Accountability is the main result of the successful month-long, rapid-response student mobilization, according to Tad Kosanovich, O.D., AOA trustee.
“Concerned, advocacy-minded students from across the country are taking a firm stand in support of public health. Our profession has a historic commitment to quality care and a strong record of challenging special interests that are seeking to undermine patient-doctor decision-making,” Dr. Kosanovich says.
Students mobilize
In December, Eyebot vision-testing kiosks were placed in 16 Walmart and Sam’s Club locations in Pennsylvania. Since then, the AOSA Board of Trustees has taken action, mobilizing optometry students nationwide to initiate dialogue with their school administrators regarding Walmart’s use of Eyebot kiosks.

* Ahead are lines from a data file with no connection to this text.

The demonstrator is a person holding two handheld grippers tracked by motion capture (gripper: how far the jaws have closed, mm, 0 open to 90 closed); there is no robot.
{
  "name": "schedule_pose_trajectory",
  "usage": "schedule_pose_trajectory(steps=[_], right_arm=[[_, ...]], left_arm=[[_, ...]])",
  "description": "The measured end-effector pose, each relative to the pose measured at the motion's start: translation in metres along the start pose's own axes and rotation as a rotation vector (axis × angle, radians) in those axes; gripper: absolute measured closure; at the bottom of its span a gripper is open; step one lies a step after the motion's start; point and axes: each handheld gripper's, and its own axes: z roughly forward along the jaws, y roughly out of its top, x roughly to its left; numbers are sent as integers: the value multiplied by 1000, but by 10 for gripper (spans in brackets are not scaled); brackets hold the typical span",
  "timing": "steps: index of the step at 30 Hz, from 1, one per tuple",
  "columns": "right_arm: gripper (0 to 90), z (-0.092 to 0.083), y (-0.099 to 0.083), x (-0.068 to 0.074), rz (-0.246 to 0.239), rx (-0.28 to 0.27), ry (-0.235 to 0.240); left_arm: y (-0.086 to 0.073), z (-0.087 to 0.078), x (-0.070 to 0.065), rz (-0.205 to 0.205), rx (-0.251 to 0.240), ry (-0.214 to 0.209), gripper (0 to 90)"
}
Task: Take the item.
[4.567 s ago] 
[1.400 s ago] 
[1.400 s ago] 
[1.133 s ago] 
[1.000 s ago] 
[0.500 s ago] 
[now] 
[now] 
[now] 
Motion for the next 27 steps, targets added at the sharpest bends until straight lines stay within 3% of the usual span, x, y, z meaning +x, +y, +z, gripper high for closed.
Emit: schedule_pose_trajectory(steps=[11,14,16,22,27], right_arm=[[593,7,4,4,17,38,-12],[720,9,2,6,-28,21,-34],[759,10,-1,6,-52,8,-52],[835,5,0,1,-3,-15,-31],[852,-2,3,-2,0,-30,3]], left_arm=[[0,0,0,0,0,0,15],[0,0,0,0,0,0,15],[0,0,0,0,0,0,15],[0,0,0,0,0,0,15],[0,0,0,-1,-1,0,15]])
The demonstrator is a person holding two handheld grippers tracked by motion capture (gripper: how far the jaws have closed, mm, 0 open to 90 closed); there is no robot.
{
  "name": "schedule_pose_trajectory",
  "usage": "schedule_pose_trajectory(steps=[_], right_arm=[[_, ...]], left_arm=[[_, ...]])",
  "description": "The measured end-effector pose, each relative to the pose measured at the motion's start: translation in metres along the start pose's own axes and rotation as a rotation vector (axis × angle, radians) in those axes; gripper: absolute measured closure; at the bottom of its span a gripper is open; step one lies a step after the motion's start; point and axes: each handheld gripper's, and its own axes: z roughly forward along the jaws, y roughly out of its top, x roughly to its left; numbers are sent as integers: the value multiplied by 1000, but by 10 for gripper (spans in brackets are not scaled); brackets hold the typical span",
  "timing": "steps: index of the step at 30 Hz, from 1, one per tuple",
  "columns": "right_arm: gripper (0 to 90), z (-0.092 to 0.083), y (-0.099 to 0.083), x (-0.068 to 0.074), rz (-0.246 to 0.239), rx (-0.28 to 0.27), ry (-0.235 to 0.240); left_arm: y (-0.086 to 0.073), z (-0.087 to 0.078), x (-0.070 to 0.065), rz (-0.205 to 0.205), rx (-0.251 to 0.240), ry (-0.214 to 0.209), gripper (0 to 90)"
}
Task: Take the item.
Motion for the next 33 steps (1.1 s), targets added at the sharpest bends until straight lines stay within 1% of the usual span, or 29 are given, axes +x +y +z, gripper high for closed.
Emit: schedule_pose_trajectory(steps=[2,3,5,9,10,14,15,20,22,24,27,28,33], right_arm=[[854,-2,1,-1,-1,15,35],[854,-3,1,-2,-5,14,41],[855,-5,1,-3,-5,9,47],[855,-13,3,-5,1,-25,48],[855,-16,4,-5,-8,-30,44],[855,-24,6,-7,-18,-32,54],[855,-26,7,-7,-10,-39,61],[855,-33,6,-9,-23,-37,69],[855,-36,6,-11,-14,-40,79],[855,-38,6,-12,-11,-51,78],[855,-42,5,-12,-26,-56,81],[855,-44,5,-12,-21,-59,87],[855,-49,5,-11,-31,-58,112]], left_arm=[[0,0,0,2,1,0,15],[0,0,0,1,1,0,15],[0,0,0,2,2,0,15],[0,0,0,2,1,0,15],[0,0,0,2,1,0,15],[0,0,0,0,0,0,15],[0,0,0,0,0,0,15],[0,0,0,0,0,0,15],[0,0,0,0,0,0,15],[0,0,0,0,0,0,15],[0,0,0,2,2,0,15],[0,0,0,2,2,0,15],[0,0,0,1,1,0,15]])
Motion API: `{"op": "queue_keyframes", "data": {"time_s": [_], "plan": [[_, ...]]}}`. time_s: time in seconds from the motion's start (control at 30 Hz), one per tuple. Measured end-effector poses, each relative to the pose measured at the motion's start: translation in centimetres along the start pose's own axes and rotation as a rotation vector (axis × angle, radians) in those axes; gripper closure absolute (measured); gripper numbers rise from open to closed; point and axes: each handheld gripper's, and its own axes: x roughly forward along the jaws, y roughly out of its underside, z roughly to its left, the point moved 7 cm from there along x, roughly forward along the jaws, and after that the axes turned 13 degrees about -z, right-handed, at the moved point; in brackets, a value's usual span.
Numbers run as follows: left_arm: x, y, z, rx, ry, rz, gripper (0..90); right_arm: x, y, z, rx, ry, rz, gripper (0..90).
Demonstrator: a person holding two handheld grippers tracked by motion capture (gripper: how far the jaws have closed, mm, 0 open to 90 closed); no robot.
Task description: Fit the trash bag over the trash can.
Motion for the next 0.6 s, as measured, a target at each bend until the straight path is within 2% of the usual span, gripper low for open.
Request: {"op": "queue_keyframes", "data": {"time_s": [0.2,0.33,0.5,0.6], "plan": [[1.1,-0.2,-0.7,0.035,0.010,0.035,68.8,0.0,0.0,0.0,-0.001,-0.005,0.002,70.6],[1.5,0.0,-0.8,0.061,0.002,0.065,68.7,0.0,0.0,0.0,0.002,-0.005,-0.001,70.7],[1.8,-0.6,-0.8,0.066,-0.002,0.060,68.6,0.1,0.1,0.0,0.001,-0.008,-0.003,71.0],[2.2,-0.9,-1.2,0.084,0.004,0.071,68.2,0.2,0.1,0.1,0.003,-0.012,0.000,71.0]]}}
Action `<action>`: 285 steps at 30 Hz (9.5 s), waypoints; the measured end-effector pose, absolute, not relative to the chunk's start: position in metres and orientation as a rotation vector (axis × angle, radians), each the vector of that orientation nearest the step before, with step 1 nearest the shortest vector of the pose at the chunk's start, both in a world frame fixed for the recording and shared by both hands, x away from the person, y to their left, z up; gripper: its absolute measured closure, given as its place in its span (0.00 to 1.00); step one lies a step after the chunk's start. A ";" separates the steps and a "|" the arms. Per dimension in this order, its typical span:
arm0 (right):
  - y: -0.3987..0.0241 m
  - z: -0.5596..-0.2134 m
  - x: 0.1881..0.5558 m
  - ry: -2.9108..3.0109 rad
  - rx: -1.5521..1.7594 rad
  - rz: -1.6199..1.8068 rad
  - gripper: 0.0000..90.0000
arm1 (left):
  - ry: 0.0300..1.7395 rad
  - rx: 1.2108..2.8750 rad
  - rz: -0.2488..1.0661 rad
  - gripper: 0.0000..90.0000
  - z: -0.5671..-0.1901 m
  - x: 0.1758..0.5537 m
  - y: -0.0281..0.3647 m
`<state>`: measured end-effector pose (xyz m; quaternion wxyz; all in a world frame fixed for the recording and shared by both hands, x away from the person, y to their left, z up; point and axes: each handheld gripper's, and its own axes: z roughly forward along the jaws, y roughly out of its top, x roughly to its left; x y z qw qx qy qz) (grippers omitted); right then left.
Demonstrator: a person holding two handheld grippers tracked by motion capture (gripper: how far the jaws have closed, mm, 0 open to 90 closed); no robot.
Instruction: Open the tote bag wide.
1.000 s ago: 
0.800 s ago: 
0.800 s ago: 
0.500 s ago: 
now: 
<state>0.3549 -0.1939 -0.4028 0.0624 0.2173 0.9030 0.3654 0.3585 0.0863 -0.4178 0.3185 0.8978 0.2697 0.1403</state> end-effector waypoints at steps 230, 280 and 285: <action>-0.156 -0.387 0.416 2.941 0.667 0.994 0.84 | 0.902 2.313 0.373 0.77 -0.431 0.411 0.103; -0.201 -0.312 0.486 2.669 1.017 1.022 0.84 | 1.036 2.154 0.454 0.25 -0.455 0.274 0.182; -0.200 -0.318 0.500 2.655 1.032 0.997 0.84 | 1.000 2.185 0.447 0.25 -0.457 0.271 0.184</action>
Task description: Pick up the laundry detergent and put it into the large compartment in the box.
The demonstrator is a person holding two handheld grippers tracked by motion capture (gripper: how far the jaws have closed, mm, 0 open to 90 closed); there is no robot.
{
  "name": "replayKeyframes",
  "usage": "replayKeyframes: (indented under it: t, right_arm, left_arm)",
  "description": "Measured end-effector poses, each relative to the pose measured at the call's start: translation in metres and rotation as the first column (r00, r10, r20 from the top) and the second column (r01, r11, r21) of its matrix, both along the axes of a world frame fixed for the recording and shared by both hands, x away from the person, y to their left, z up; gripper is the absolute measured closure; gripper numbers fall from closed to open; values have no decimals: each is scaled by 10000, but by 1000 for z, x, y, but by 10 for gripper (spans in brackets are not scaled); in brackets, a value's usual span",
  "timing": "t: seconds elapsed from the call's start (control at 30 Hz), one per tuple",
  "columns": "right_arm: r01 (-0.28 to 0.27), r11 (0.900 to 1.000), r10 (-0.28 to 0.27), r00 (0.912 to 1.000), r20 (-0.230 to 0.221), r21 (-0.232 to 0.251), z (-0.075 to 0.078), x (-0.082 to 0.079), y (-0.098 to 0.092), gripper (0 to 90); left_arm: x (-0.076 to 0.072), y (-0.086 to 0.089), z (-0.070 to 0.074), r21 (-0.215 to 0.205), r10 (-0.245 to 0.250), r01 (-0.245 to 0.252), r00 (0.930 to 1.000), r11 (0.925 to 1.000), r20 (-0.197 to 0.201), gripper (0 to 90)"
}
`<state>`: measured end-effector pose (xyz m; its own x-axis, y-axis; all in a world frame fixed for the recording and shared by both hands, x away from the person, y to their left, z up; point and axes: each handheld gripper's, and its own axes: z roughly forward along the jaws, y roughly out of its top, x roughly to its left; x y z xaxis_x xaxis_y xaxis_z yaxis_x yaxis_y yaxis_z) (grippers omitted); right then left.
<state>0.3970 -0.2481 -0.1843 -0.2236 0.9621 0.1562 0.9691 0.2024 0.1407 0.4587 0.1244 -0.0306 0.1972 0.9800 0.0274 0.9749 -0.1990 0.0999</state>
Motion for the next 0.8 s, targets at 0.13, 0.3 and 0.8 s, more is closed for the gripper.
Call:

“We are encouraging student leaders to engage their institutions’ administrations, urging them to ensure that students are advised of this current Walmart initiatve prior to any Walmart presentations to students on patient care and other issues," says AOSA Secretary Natalie Nell, a fourth-year student at the Southern California College of Optometry.
To date, 1,567 students at 13 optometry schools in the U.S. and Puerto Rico have sent letters to their deans and presidents, questioning whether Walmart understands and values doctors of optometry education, skills and command of clinical care as well as seeking transparency regarding Walmart’s partnership.
The mobilization has led to forward-looking student and faculty discussions about the implications of Eyebot for patient care and the profession.
This student activism is building upon the efforts of the AOA and the Pennsylvania Optometric Association, which are working to safeguard patient health by maintaining patients’ access to optometrists for in-person comprehensive eye care.
Concerns about lowered health care standards
Walmart’s Eyebot kiosks offer a vision check aimed at generating a prescription but do not assess patients’ eye health. Patients relying on such a device may miss important details about their health.
Their deployment, announced in a Dec. 11, 2025, Walmart-Eyebot joint press release, marks a notable shift away from previously observed health and care delivery standards.
Although both companies are citing access to care claims, kiosks have been placed in areas without any documented gaps in patient access to doctors of optometry or other physicians, raising additional immediate credibility concerns.
“An automated vision test risks giving patients a false sense of security and may delay the diagnosis of serious, often asymptomatic, eye diseases,” Nell says. “As future primary eye care providers, we have a responsibility to uphold the highest standard of care and advocate for systems that prioritize patient safety.”
Optometry’s next gen commits to quality care standards and patient-doctor decision-making
Some Eyebot kiosks have been placed at locations that previously had in-person optometric care, raising concerns that the technology could be used to replace trained professionals.
By voicing their concerns, students and the AOSA hope to protect patient safety in the long run.
“Optometry students have a unique responsibility to speak up, because we are the future of the profession and the generation that will inherit the standards of care being shaped today,” Nell says. “If we do not advocate for patient-centered, evidence-based eye care now, we risk normalizing practices that fall short of the very principles upon which our education is built.”